• EXERCISE BRIEF: Every line of the data below is to be duplicated exactly, pictures excepted.

• DATASET EXTRACT:
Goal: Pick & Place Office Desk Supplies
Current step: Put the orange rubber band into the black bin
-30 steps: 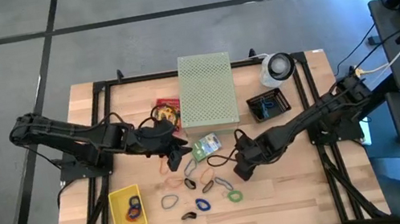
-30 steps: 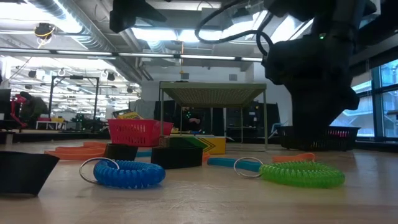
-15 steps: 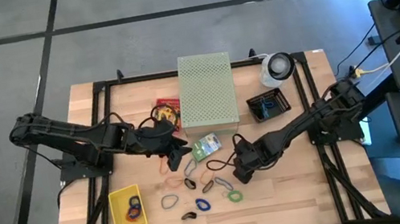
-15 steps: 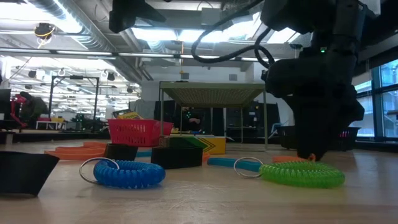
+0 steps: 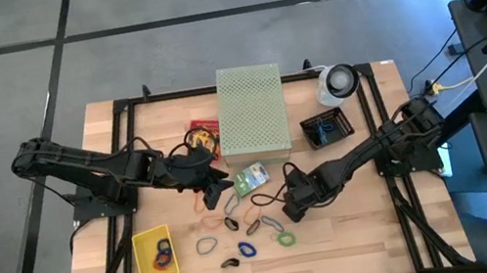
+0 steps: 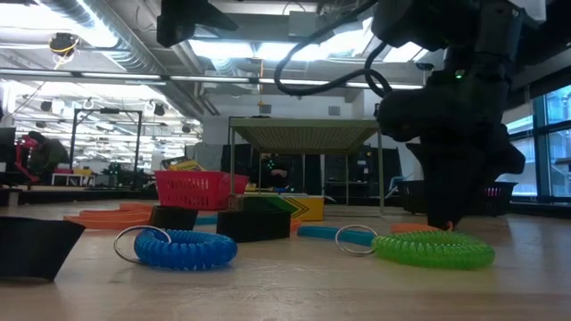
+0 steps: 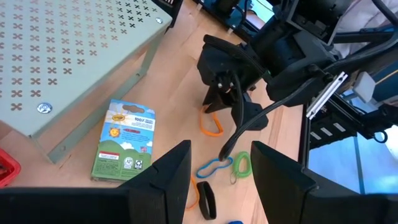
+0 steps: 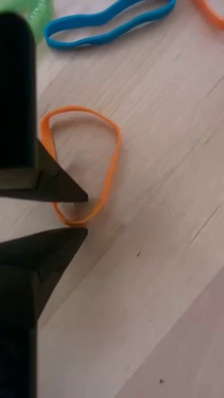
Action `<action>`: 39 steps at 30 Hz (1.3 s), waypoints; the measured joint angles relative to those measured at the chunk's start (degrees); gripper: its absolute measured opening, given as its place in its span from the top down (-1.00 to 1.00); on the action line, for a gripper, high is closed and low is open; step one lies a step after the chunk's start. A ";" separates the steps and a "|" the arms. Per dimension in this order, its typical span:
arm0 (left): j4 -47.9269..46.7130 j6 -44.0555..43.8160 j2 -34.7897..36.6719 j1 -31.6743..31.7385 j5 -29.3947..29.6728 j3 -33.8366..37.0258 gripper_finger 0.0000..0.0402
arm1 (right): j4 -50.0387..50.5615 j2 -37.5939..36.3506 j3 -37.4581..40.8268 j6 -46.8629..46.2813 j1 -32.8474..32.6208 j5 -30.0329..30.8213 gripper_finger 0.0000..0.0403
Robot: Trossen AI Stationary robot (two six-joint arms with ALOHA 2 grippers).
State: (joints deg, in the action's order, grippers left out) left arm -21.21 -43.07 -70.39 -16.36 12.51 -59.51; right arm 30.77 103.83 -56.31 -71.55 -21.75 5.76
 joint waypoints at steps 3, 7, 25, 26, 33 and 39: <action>0.00 0.03 0.00 0.00 0.00 0.00 0.20 | -0.87 0.05 0.02 -0.65 -0.35 0.07 0.77; 0.00 0.24 0.00 0.00 0.00 0.00 0.20 | -1.85 0.14 0.04 -1.76 -0.89 0.23 0.94; -0.04 0.42 0.00 0.00 -0.19 0.00 0.20 | -1.52 -6.20 0.31 -3.04 -4.64 -2.67 1.00; -0.04 0.42 0.00 0.00 -0.20 0.00 0.20 | -1.30 -6.82 0.31 -3.04 -4.80 -2.15 1.00; -0.05 0.83 0.00 0.00 -0.20 0.00 0.20 | 0.66 -12.02 0.26 -3.30 -6.72 -0.22 1.00; -0.05 1.31 0.00 0.00 -0.20 0.00 0.20 | 6.78 -18.68 0.18 -4.36 -7.25 3.79 1.00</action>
State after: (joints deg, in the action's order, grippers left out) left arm -21.26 -41.75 -70.39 -16.36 12.32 -59.51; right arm 37.56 85.15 -56.13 -75.91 -28.99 9.55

• REPLY TO THE TASK:
Goal: Pick & Place Office Desk Supplies
Current step: Put the orange rubber band into the black bin
-30 steps: 
-30 steps: 
-15 steps: 
-15 steps: 
+0 steps: 
+0 steps: 
+0 steps: 
+0 steps: 
Action `<action>`: 39 steps at 30 Hz (1.3 s), waypoints; the measured joint angles relative to those measured at the chunk's start (degrees); gripper: its absolute measured opening, given as its place in its span from the top down (-1.00 to 1.00); on the action line, for a gripper, high is closed and low is open; step one lies a step after the chunk's start. A ";" separates the steps and a "|" the arms. Per dimension in this order, its typical span:
arm0 (left): j4 -47.9269..46.7130 j6 -44.0555..43.8160 j2 -34.7897..36.6719 j1 -31.6743..31.7385 j5 -29.3947..29.6728 j3 -33.8366..37.0258 gripper_finger 0.0000..0.0402
arm1 (right): j4 -50.0387..50.5615 j2 -37.5939..36.3506 j3 -37.4581..40.8268 j6 -46.8629..46.2813 j1 -32.8474..32.6208 j5 -30.0329..30.8213 gripper_finger 0.0000..0.0403
Robot: Trossen AI Stationary robot (two six-joint arms with ALOHA 2 grippers).
State: (joints deg, in the action's order, grippers left out) left arm -21.21 -43.07 -70.39 -16.36 12.51 -59.51; right arm 30.77 103.83 -56.31 -71.55 -21.75 5.76
 joint waypoints at steps 3, 7, 25, 26, 33 and 39: <action>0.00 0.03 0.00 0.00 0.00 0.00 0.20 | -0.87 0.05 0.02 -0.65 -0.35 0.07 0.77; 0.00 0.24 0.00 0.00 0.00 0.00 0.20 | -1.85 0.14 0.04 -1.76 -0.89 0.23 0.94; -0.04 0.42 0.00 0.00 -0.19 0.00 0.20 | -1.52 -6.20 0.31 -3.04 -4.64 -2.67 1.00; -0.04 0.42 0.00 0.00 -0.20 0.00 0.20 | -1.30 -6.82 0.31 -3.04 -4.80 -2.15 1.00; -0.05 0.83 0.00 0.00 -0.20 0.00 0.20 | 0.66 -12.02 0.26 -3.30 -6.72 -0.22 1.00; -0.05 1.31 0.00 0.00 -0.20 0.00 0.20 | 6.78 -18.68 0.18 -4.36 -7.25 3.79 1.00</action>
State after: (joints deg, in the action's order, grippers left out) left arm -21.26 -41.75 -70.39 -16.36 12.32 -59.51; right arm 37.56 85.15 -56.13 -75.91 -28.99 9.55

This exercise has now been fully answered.